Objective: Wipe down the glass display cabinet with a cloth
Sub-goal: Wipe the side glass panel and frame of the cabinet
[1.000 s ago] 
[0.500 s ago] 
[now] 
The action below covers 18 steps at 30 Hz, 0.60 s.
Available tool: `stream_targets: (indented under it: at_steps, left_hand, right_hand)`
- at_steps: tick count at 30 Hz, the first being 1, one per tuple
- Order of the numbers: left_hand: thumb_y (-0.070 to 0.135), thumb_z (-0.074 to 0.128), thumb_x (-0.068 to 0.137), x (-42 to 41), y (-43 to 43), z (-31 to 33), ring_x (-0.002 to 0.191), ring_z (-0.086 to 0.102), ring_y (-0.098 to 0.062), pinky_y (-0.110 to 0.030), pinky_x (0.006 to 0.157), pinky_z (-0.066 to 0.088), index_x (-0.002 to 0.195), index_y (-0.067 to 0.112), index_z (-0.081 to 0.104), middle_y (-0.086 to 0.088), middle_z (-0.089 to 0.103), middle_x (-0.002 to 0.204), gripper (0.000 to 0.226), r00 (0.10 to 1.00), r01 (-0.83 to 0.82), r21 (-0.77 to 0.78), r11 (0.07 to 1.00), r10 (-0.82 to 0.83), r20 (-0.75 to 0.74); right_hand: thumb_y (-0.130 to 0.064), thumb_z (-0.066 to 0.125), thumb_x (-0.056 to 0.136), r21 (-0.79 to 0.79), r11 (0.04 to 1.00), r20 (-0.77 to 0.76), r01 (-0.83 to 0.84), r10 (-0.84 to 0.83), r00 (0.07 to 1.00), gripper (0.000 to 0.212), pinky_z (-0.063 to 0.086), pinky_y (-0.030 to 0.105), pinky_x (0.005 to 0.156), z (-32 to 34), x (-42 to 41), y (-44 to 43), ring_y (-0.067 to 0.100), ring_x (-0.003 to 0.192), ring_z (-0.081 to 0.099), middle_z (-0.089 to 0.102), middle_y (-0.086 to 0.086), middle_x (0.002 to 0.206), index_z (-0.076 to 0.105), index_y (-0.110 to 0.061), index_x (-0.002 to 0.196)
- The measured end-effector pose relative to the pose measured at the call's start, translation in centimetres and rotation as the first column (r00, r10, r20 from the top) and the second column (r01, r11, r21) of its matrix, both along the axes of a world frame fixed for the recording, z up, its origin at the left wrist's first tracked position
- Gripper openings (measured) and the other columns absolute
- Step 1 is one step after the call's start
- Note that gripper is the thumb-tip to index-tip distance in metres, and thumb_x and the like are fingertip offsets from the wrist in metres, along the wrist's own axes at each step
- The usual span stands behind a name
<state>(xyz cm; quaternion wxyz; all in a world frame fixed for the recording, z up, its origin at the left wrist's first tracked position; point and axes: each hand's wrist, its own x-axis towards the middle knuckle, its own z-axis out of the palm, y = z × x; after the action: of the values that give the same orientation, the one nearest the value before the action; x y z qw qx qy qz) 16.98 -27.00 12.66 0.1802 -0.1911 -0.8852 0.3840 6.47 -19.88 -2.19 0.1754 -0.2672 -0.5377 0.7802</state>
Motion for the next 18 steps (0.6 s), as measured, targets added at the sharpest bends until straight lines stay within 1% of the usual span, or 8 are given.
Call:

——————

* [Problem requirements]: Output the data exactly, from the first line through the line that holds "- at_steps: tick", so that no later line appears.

* [Problem solution]:
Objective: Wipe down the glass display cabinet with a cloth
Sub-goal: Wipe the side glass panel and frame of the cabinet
[1.000 s ago] 
[0.500 s ago] 
[now] 
The action below covers 18 steps at 30 Hz, 0.60 s.
Available tool: `stream_targets: (indented under it: at_steps, left_hand, right_hand)`
- at_steps: tick count at 30 Hz, the first being 1, one per tuple

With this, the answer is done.